Ground-up, MIT-licensed rewrite of chardet. Same package name, same public API — drop-in replacement for chardet 5.x/6.x.

Highlights:

  • MIT license (previous versions were LGPL)

  • 96.8% accuracy on 2,179 test files (+2.3pp vs chardet 6.0.0, +7.7pp vs charset-normalizer)

  • 41x faster than chardet 6.0.0 with mypyc (28x pure Python), 7.5x faster than charset-normalizer

  • Language detection for every result (90.5% accuracy across 49 languages)

  • 99 encodings across six eras (MODERN_WEB, LEGACY_ISO, LEGACY_MAC, LEGACY_REGIONAL, DOS, MAINFRAME)

  • 12-stage detection pipeline — BOM, UTF-16/32 patterns, escape sequences, binary detection, markup charset, ASCII, UTF-8 validation, byte validity, CJK gating, structural probing, statistical scoring, post-processing

  • Bigram frequency models trained on CulturaX multilingual corpus data for all supported language/encoding pairs

  • Optional mypyc compilation — 1.49x additional speedup on CPython

  • Thread-safe detect() and detect_all() with no measurable overhead; scales on free-threaded Python 3.13t+

  • Negligible import memory (96 B)

  • Zero runtime dependencies

Breaking changes vs 6.0.0:

  • detect() and detect_all() now default to encoding_era=EncodingEra.ALL (6.0.0 defaulted to MODERN_WEB)

  • Internal architecture is completely different (probers replaced by pipeline stages).
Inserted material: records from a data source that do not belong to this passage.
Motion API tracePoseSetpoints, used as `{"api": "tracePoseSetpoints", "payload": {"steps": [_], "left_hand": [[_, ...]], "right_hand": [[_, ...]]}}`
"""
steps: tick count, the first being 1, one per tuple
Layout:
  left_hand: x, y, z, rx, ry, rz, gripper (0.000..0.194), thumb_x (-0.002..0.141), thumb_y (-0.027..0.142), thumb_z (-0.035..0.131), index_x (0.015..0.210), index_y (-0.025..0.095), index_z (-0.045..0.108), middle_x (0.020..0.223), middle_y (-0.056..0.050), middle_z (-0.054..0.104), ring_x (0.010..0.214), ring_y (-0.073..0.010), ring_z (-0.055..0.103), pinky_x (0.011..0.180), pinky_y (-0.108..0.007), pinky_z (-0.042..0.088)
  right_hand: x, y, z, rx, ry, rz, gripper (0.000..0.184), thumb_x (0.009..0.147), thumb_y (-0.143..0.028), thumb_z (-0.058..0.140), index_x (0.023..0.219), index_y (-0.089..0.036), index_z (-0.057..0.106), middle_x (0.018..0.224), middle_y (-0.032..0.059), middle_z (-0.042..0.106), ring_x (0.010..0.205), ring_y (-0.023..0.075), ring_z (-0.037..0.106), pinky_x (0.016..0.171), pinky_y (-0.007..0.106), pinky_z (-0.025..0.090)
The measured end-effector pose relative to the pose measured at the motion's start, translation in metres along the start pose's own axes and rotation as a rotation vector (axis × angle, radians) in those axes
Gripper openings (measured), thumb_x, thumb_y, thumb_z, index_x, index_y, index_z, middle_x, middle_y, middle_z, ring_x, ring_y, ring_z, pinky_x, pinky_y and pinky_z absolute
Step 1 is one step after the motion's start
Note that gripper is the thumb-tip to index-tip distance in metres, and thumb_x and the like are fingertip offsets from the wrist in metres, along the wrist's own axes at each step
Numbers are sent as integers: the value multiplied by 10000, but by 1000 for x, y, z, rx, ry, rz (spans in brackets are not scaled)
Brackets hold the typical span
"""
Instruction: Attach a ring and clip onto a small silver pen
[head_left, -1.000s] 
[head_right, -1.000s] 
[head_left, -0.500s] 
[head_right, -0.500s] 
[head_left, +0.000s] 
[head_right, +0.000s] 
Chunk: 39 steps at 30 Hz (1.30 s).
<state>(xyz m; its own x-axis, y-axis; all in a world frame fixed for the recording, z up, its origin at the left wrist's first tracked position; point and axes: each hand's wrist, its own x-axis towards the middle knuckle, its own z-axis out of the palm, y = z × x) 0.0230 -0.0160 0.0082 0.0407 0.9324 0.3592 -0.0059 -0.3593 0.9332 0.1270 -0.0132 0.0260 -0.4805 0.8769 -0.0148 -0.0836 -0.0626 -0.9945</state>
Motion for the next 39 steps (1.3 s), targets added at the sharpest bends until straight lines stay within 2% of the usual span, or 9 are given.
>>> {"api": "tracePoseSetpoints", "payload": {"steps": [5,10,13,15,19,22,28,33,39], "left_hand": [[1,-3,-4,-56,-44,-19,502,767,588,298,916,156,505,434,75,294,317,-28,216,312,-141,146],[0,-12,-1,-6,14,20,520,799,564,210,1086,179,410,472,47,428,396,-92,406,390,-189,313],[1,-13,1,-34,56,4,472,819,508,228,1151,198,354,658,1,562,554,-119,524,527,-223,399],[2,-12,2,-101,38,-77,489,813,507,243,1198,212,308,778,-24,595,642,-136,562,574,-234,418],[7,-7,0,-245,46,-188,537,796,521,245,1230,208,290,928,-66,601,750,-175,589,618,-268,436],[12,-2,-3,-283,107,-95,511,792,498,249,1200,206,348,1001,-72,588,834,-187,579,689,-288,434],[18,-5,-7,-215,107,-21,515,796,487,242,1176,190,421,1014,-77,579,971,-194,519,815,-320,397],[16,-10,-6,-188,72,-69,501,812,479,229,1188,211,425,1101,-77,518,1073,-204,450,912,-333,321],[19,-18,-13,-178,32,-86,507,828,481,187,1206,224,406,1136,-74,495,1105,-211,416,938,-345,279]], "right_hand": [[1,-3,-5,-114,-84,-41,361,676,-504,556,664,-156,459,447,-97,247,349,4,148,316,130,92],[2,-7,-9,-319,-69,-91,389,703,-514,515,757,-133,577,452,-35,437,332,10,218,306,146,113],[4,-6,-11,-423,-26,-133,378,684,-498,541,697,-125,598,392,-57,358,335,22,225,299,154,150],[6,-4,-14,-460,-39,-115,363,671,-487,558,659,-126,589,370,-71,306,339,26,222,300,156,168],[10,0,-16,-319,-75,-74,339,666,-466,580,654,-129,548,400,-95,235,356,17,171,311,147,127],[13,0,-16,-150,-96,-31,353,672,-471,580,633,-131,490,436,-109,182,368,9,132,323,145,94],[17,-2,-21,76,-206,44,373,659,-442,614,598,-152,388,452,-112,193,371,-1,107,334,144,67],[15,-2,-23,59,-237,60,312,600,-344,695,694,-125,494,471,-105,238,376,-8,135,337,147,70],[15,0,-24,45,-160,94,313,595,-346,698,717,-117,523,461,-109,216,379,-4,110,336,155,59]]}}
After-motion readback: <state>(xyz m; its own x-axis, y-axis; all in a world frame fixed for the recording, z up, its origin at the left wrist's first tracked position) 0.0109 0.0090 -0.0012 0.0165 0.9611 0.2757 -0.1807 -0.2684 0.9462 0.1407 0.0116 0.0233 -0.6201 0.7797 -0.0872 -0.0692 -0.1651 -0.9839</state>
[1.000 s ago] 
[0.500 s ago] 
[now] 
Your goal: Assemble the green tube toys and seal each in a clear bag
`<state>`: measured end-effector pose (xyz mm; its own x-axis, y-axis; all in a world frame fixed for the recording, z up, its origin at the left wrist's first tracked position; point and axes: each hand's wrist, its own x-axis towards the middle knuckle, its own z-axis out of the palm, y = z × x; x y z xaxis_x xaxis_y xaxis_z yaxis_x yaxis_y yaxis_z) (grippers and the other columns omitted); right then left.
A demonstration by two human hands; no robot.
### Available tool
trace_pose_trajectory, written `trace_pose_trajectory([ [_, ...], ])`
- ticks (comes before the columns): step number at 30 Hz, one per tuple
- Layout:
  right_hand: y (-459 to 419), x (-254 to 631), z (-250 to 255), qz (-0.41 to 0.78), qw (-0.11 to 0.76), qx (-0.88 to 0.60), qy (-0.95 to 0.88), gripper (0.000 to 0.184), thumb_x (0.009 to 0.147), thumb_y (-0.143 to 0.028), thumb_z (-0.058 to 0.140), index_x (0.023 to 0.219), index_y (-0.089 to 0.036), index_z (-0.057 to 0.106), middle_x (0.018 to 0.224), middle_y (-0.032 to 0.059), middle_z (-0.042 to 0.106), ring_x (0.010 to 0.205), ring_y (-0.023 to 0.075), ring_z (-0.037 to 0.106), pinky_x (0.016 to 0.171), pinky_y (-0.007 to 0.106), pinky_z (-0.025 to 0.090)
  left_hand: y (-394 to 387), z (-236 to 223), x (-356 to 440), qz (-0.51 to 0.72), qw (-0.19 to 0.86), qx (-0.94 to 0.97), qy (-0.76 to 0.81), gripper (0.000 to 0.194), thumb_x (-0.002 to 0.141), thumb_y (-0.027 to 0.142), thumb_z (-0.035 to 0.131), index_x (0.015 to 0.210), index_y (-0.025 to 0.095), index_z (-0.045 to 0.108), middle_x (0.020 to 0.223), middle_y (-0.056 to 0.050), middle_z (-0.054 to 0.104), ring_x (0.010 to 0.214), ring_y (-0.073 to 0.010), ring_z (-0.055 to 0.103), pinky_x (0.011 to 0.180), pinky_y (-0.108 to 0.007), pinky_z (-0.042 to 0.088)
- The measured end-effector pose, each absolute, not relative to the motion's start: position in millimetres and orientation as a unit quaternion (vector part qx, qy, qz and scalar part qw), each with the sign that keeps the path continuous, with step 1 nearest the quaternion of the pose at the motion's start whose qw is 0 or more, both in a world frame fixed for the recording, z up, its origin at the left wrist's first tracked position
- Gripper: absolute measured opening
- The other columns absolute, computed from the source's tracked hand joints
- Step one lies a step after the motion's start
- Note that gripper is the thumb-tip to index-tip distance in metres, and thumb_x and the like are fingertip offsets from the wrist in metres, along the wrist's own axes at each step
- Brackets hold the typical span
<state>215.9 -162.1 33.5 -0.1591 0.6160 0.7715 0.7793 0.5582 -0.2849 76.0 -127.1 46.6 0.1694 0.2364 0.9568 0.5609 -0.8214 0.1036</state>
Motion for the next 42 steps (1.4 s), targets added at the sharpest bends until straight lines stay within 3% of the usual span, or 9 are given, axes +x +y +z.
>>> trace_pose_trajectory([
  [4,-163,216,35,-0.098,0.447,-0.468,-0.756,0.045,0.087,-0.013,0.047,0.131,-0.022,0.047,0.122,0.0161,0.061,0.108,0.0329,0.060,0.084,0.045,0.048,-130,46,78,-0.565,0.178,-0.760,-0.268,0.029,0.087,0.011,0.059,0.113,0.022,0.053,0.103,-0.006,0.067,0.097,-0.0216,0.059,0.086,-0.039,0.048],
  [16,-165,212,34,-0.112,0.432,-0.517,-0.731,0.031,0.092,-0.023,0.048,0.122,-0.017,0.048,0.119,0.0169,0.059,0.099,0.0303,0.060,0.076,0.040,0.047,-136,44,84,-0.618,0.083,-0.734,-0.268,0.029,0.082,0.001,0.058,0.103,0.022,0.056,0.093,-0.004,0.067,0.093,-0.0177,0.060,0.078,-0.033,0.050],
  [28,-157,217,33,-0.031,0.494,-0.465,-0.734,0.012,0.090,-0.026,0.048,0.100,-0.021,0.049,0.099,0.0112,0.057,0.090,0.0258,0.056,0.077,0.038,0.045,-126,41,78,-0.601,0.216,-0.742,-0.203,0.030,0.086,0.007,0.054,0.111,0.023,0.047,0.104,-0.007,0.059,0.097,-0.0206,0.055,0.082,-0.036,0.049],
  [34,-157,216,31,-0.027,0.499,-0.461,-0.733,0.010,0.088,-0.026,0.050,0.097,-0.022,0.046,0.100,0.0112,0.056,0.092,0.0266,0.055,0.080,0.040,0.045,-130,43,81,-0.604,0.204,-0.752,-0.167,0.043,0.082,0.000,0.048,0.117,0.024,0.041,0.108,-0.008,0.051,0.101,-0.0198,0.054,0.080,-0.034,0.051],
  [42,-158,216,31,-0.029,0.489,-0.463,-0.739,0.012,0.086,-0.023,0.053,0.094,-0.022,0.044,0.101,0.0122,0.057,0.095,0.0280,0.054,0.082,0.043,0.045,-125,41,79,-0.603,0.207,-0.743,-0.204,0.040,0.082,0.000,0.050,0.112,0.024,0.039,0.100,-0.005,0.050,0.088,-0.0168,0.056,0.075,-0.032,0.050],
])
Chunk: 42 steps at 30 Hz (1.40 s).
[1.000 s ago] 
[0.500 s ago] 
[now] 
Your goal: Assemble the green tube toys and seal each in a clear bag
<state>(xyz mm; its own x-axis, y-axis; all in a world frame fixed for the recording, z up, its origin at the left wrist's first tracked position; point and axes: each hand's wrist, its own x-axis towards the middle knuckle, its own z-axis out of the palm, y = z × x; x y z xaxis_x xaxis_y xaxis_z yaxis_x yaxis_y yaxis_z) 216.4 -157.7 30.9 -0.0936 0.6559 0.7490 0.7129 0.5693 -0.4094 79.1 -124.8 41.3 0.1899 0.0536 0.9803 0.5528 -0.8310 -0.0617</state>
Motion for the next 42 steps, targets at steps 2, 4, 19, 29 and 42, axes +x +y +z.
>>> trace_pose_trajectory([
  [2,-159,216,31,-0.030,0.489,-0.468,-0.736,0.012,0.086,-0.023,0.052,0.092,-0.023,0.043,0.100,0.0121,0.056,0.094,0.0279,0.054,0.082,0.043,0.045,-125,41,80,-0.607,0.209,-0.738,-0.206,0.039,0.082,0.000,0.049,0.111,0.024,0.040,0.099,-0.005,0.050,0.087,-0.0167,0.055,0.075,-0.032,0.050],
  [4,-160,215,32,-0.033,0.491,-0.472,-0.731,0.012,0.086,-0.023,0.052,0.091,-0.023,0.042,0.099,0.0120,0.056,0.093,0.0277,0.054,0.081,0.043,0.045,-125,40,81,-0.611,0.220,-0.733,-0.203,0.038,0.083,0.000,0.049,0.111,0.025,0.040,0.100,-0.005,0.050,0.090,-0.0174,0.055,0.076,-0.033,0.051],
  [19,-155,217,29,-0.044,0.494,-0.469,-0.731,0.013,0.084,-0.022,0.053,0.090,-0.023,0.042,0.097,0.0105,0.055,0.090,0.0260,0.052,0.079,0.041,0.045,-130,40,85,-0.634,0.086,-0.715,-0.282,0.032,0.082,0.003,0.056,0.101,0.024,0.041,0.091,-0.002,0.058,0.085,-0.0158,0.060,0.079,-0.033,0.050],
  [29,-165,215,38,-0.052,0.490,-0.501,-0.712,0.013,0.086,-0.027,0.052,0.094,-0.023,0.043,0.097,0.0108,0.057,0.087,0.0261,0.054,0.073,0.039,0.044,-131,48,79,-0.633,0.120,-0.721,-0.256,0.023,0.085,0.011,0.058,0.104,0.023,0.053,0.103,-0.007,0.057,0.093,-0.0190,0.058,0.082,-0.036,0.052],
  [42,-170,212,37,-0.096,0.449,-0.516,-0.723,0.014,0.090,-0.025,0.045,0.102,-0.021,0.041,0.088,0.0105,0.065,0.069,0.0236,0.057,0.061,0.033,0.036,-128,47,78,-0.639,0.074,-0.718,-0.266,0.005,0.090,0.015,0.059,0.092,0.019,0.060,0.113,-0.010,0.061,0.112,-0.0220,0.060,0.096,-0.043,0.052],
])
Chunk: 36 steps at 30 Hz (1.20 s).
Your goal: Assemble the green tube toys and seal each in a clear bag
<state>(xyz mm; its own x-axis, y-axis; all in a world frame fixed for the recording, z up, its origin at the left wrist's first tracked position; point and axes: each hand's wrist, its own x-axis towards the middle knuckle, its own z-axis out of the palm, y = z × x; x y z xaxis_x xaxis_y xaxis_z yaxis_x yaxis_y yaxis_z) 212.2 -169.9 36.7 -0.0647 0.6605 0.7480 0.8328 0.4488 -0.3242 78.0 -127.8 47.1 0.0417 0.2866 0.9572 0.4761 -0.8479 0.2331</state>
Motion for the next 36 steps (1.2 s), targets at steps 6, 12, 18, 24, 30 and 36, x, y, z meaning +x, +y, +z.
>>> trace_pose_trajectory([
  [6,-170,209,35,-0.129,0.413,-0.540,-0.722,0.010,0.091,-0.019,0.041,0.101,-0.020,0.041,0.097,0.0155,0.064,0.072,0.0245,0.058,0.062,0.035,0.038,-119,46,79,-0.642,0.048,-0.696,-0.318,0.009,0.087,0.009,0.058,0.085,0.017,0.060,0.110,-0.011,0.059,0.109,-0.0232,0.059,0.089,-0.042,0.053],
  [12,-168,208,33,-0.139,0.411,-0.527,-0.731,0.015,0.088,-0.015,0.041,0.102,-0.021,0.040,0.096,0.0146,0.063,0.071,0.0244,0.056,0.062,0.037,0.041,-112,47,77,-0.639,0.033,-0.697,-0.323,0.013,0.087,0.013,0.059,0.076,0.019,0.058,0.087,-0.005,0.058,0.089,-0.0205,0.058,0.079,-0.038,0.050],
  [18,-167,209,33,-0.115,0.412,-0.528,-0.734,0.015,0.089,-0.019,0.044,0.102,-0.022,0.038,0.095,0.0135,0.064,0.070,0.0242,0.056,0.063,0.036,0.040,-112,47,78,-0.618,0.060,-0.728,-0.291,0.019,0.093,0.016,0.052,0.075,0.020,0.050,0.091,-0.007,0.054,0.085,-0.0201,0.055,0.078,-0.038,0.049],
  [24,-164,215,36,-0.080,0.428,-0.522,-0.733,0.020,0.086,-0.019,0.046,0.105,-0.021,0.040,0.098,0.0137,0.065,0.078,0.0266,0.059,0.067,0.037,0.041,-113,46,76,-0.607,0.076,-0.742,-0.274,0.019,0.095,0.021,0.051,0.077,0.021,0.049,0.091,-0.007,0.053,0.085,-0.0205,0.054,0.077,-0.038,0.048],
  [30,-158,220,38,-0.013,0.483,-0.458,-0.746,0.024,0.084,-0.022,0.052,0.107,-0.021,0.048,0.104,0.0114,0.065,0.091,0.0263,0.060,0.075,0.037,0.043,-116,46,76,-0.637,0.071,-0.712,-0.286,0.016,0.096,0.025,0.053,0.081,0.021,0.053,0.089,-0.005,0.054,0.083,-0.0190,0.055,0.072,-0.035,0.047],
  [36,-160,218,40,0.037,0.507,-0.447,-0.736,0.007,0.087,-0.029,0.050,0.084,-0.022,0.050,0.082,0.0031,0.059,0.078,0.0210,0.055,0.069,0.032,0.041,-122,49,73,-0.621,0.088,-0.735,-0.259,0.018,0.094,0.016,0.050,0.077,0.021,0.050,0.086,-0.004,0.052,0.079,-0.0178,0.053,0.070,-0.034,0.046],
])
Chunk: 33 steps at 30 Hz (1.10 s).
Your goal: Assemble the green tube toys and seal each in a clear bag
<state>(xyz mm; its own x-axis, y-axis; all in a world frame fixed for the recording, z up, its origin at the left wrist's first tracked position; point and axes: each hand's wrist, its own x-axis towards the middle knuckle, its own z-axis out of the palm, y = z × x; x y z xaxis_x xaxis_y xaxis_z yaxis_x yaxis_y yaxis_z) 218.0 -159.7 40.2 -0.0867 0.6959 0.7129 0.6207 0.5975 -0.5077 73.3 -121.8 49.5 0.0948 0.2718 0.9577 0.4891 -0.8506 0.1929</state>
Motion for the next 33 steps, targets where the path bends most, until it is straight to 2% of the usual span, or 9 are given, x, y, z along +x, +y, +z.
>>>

Only the public API is preserved.

  • LanguageFilter is accepted but ignored (deprecation warning emitted)

  • chunk_size is accepted but ignored (deprecation warning emitted)

6.0.0 (2026-02-22)

Features:

  • Unified single-byte charset detection with proper language-specific bigram models for all single-byte encodings (replaces Latin1Prober and MacRomanProber heuristics)

  • 38 new languages: Arabic, Belarusian, Breton, Croatian, Czech, Danish, Dutch, English, Esperanto, Estonian, Farsi, Finnish, French, German, Icelandic, Indonesian, Irish, Italian, Kazakh, Latvian, Lithuanian, Macedonian, Malay, Maltese, Norwegian, Polish, Portuguese, Romanian, Scottish Gaelic, Serbian, Slovak, Slovene, Spanish, Swedish, Tajik, Ukrainian, Vietnamese, Welsh

  • EncodingEra filtering via new encoding_era parameter

  • max_bytes and chunk_size parameters for detect(), detect_all(), and UniversalDetector

  • -e/--encoding-era CLI flag

  • EBCDIC detection (CP037, CP500)

  • Direct GB18030 support (replaces redundant GB2312 prober)

  • Binary file detection

  • Python 3.12, 3.13, and 3.14 support

Breaking changes:

  • Dropped Python 3.7, 3.8, and 3.9 (requires Python 3.10+)

  • Removed Latin1Prober and MacRomanProber

  • Removed EUC-TW support

  • Removed LanguageFilter.NONE

  • detect() default changed to encoding_era=EncodingEra.MODERN_WEB

Fixes:

  • Fixed CP949 state machine

  • Fixed SJIS distribution analysis (second-byte range >= 0x80)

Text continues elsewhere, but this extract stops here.